The university has spent US$70 million on infrastructure with four centres of excellence. At the same time the government’s share in funding has been decreased from 95% to 55%. Research priorities include the search for a malaria vaccine, climate change adaptation, food security and development.

Changing focus

The emphasis is increasingly on postgraduate training and research, as well as the calibre and qualifications of teaching staff.

Both Makerere and the University of Ghana are raising their number of postgraduate students. In Ghana the increase for Masters students is from 7% (2008/9) to 11% (2010/11), with a doubling of the number of doctoral students from 0.4% to 0.8% in the same period. For Makerere, the equivalent figures mark slower programmes; for Masters students from 4% (2008/09) to 5% (2010/11), and for doctoral students from 1% to 2%. Each university has over 30,000 students. Aryeetey points out that there is a long way to go on numbers of science and technology students as many students want to do business studies.

A recent study by the British Council Can higher education solve Africa’s job crisis? highlights problems on the continent; only 38% of the intake is female, quality is suffering and too few graduates are adequately skilled. They also mentioned the ‘mirror image’ problems of graduate unemployment and disappointment by employers in the quality of graduates. The British Council is conducting a research project on ‘Universities, employability and inclusive development’ (2013-16) with partners in South Africa, Nigeria, and Ghana. (p. 9)

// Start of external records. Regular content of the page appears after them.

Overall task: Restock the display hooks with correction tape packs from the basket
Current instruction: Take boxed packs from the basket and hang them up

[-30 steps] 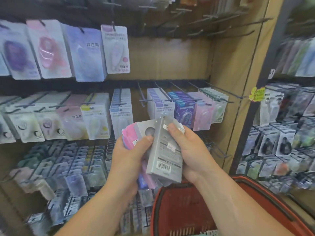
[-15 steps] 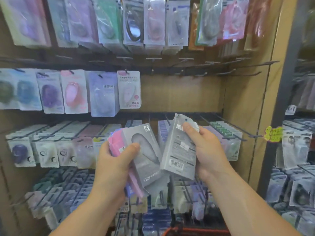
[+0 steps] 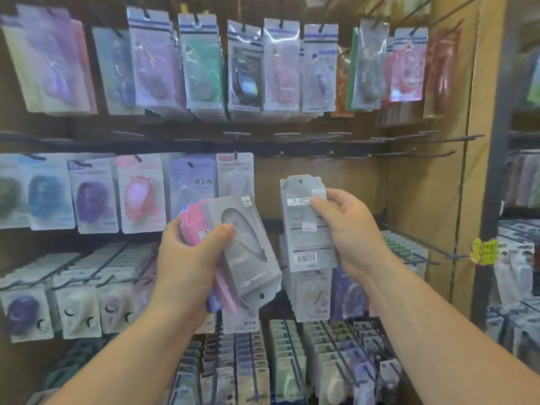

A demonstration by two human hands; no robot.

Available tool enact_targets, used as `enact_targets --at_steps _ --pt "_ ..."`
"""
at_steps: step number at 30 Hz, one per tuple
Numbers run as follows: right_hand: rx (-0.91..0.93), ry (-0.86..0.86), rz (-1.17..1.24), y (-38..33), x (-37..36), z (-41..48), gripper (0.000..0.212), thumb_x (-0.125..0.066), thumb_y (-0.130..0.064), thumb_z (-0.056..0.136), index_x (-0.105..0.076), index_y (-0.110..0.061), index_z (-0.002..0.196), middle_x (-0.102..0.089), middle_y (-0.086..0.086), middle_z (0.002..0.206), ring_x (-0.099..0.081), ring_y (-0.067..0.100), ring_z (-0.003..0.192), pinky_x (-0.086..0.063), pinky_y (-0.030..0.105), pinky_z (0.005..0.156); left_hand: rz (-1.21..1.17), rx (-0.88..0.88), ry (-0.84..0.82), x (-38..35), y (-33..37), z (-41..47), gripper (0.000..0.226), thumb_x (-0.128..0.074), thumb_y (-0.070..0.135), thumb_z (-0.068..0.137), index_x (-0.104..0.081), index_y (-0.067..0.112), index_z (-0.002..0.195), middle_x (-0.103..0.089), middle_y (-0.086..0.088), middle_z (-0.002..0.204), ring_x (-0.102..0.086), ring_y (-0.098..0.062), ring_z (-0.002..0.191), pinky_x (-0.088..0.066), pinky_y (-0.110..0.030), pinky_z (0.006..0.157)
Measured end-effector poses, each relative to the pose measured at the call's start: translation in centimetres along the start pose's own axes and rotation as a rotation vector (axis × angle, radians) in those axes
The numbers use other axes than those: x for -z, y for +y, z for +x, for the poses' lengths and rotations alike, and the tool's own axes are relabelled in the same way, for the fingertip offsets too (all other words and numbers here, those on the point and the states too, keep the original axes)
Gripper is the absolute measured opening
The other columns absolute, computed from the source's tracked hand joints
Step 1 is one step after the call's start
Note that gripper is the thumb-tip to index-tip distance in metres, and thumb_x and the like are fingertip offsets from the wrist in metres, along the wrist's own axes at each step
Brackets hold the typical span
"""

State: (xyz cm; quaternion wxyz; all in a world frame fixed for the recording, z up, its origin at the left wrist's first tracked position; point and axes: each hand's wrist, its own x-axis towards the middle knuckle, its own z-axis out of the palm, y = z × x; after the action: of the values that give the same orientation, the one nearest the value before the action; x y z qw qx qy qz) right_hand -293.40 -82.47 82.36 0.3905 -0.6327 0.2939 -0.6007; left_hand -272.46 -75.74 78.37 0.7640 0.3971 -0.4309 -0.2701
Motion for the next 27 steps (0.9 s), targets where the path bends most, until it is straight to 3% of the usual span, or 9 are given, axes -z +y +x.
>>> enact_targets --at_steps 2,6,8,11,14,17,22,27 --pt "0.052 0.102 -0.007 0.1 -1.0 0.0 0.022 -0.066 -0.029 0.099 -0.060 -0.024 0.120 -0.076 -0.010 0.101 -0.075 0.008 0.091 -0.062 0.026 0.067 0.037 -0.010 -0.001 -0.1 -0.2 0.4 0.070 -0.083 0.049 0.050 -0.064 0.029 0.114 -0.076 -0.007 0.107 -0.078 -0.029 0.093 -0.063 -0.057 0.083" --pt "0.124 0.145 -0.014 0.1 -3.3 -0.8 0.021 -0.072 -0.036 0.094 -0.060 -0.027 0.108 -0.074 -0.003 0.101 -0.075 0.014 0.089 -0.065 0.045 0.077 0.075 -0.008 -0.004 -1.3 -0.7 1.1 0.063 -0.084 0.049 0.052 -0.063 0.036 0.110 -0.075 0.001 0.106 -0.077 -0.025 0.094 -0.065 -0.058 0.078" --pt "0.073 0.103 0.018 0.2 -3.9 -1.3 0.023 -0.070 -0.040 0.095 -0.062 -0.024 0.109 -0.075 -0.001 0.100 -0.076 0.018 0.090 -0.064 0.051 0.080 0.057 0.005 0.003 -2.1 -0.8 1.4 0.067 -0.083 0.052 0.050 -0.063 0.035 0.111 -0.075 0.001 0.108 -0.077 -0.025 0.095 -0.064 -0.057 0.081" --pt "-0.065 -0.020 0.139 0.2 -3.8 -1.7 0.034 -0.050 -0.045 0.105 -0.065 -0.017 0.117 -0.076 0.007 0.105 -0.075 0.024 0.097 -0.062 0.052 0.086 0.045 0.007 0.002 -2.9 -0.7 1.7 0.067 -0.082 0.052 0.050 -0.063 0.034 0.111 -0.075 -0.001 0.108 -0.076 -0.028 0.097 -0.064 -0.059 0.081" --pt "-0.075 -0.070 0.216 0.5 -2.3 -1.5 0.034 -0.039 -0.026 0.110 -0.071 -0.013 0.114 -0.075 0.012 0.108 -0.072 0.029 0.102 -0.060 0.049 0.088 0.031 -0.011 -0.018 -3.5 -0.5 1.7 0.071 -0.081 0.052 0.049 -0.064 0.029 0.115 -0.075 -0.003 0.109 -0.076 -0.029 0.098 -0.065 -0.058 0.081" --pt "-0.079 -0.159 0.291 0.6 -0.9 -1.2 0.027 -0.043 -0.014 0.108 -0.069 -0.016 0.117 -0.075 0.011 0.110 -0.069 0.030 0.103 -0.056 0.049 0.090 -0.016 -0.008 -0.050 -4.0 -0.1 1.6 0.075 -0.081 0.050 0.048 -0.064 0.025 0.116 -0.076 -0.005 0.110 -0.077 -0.027 0.098 -0.063 -0.056 0.086" --pt "-0.116 -0.338 0.288 1.3 -0.3 -0.6 0.039 -0.046 -0.036 0.109 -0.058 -0.020 0.143 -0.065 0.015 0.137 -0.060 0.038 0.128 -0.043 0.063 0.111 -0.027 -0.009 -0.095 -4.4 0.3 1.8 0.073 -0.081 0.048 0.050 -0.065 0.024 0.117 -0.077 -0.008 0.110 -0.078 -0.030 0.097 -0.063 -0.060 0.085" --pt "-0.140 -0.310 0.132 1.4 -0.2 0.7 0.040 -0.053 -0.035 0.104 -0.066 -0.008 0.130 -0.072 0.017 0.123 -0.067 0.039 0.118 -0.049 0.061 0.105 -0.025 -0.009 -0.057 -3.5 0.0 2.4 0.070 -0.082 0.046 0.050 -0.065 0.026 0.114 -0.077 -0.006 0.108 -0.078 -0.029 0.096 -0.064 -0.057 0.084"
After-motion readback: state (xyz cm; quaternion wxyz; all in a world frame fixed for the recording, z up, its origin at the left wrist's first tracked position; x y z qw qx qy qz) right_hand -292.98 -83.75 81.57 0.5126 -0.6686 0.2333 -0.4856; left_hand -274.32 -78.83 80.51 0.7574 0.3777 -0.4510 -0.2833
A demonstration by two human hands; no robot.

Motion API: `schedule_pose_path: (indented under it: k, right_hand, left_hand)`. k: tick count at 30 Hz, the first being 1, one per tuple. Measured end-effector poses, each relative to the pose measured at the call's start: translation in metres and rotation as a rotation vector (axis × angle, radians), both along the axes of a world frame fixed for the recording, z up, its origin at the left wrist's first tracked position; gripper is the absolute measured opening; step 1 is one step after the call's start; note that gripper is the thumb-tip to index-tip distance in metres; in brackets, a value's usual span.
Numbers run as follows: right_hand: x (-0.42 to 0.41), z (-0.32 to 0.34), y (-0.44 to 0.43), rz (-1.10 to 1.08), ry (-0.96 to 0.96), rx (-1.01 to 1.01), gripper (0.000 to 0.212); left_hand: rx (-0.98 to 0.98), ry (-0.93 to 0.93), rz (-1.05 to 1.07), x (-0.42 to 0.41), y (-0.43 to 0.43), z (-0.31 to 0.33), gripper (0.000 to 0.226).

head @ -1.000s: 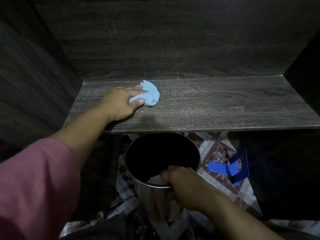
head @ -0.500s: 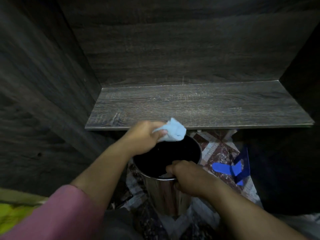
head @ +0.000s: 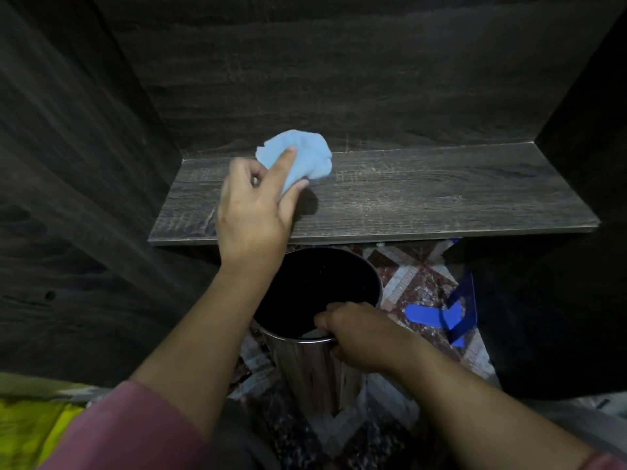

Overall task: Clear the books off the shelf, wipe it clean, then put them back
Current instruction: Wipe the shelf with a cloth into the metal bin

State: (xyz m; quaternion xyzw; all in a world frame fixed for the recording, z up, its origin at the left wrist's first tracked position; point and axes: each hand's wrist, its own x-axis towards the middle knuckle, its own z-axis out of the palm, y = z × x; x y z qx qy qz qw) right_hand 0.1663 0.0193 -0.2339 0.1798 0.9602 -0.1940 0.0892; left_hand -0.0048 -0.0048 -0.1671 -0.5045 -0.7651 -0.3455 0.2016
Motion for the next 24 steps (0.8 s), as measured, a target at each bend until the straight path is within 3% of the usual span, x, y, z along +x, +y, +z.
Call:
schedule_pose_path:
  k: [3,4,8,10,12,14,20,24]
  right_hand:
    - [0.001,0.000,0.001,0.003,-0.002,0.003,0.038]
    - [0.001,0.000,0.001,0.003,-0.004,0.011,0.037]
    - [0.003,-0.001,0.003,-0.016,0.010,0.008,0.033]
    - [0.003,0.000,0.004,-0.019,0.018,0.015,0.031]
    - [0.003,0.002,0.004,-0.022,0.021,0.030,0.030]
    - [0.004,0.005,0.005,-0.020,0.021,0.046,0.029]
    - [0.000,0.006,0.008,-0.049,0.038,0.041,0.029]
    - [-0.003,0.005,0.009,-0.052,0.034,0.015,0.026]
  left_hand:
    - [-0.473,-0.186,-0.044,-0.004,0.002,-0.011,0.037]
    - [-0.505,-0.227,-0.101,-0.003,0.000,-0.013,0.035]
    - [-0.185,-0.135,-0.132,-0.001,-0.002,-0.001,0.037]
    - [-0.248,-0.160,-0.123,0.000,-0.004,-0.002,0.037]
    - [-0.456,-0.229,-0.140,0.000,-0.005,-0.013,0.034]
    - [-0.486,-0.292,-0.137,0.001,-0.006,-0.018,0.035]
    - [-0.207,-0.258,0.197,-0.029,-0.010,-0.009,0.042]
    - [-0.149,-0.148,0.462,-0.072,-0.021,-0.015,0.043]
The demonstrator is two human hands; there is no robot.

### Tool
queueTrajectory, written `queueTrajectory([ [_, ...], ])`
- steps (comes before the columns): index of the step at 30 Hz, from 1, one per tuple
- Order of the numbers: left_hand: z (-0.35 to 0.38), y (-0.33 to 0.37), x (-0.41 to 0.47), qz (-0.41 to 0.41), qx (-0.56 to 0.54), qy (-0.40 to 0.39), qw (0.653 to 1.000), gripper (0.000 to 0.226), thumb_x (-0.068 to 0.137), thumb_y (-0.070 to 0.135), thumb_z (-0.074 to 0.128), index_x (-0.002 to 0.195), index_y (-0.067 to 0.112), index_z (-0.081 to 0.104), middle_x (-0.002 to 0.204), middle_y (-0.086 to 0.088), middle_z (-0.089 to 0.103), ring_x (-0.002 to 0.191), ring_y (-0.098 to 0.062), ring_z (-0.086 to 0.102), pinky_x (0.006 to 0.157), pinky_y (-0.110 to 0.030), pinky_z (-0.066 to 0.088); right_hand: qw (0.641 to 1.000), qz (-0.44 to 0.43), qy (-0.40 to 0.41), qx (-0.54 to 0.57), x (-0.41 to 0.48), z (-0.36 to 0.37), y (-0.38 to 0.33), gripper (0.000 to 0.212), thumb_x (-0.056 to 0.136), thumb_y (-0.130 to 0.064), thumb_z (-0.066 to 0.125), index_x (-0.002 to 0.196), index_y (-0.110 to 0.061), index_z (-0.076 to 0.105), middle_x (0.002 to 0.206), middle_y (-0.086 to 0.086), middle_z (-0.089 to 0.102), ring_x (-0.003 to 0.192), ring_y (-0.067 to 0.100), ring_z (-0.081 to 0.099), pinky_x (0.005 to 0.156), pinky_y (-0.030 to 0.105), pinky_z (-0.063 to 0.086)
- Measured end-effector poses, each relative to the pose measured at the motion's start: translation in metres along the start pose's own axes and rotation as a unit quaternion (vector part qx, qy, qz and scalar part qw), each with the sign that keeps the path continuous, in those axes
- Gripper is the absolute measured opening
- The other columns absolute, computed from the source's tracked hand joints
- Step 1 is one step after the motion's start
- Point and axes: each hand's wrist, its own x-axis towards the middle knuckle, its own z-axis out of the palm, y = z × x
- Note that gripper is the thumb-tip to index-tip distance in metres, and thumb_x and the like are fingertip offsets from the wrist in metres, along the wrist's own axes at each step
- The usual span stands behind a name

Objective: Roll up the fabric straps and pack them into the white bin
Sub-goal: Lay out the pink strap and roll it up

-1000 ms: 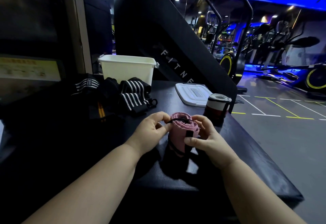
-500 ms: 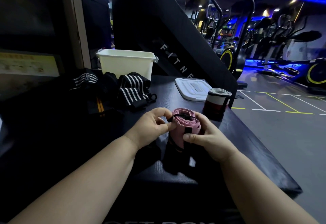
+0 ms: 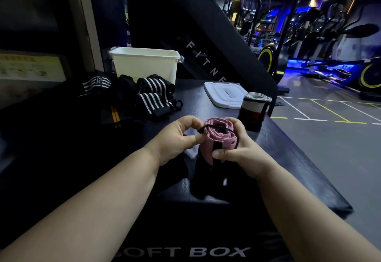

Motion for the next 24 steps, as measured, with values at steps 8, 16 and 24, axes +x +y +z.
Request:
queueTrajectory([
  [8,0.0,0.002,-0.003,-0.001,-0.027,-0.029,0.999,0.011,0.076,0.02,0.069,0.079,0.025,0.06,0.07,0.013,0.056,0.055,-0.008,0.036,0.049,-0.013,0.032,1.0,-0.013,0.017,0.017,-0.003,0.005,0.003,0.067,0.06,0.001,0.075,0.119,-0.021,0.052,0.101,-0.005,0.071,0.096,0.008,0.066,0.079,0.022,0.052],
  [16,-0.008,0.004,-0.007,-0.052,-0.107,-0.086,0.989,0.017,0.076,0.01,0.066,0.085,0.023,0.06,0.066,0.008,0.049,0.045,-0.003,0.031,0.042,-0.014,0.021,0.999,-0.028,0.027,0.009,-0.002,0.005,0.003,0.063,0.061,-0.003,0.075,0.117,-0.022,0.051,0.099,-0.005,0.071,0.095,0.009,0.065,0.077,0.023,0.051],
  [24,0.007,0.003,-0.005,0.024,-0.078,-0.014,0.997,0.02,0.072,0.007,0.073,0.071,0.02,0.058,0.075,-0.009,0.057,0.07,-0.023,0.052,0.065,-0.022,0.047,0.998,-0.044,0.049,-0.025,-0.002,0.006,0.004,0.063,0.062,-0.018,0.082,0.118,-0.022,0.053,0.107,-0.001,0.069,0.1,0.011,0.064,0.082,0.024,0.051],
])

Universities such as UWC, Makerere and the University of Ghana have not waited for outside help—they have developed strategies applicable to their own context. Some common threads are discernible—the concentration on research, driving up quality, ambitious new partnerships, improving teaching standards and the qualification levels of academics.

In conclusion

It is interesting that each of these universities has a strong track record of a ‘good struggle’ and of building through adversity. Jamil Salmi spent much of his career as the World Bank’s tertiary education lead specialist. He argues strongly that you cannot just ‘buy’ a world class university. These are institutions which need to be grown.

UNU-WIDER has deliberately chosen a focus on Africa. Two-thirds of the 160 working papers published last year were related to African themes. Many were by African authors. By using a model which commissions authors where they are, the Institute aims to work against the brain drain from which Africa’s universities have suffered. As Africa’s primary education ‘bulge’ continues to work its way through to secondary and tertiary levels, it is essential that national education systems work well—not just a few star performers. But the University of Ghana, Makerere and the University of the Western Cape show that it can be done.

In the UWC video, Desmond Tutu, still Chancellor of university at that time, told graduating students that ‘the sky is the limit’—how inspiring to be told that by someone who won the Nobel Prize before he was able to vote in his own country, and how true in a university with a leading centre for space science.

Roger Williamson is a non-resident Senior Fellow at UNU-WIDER.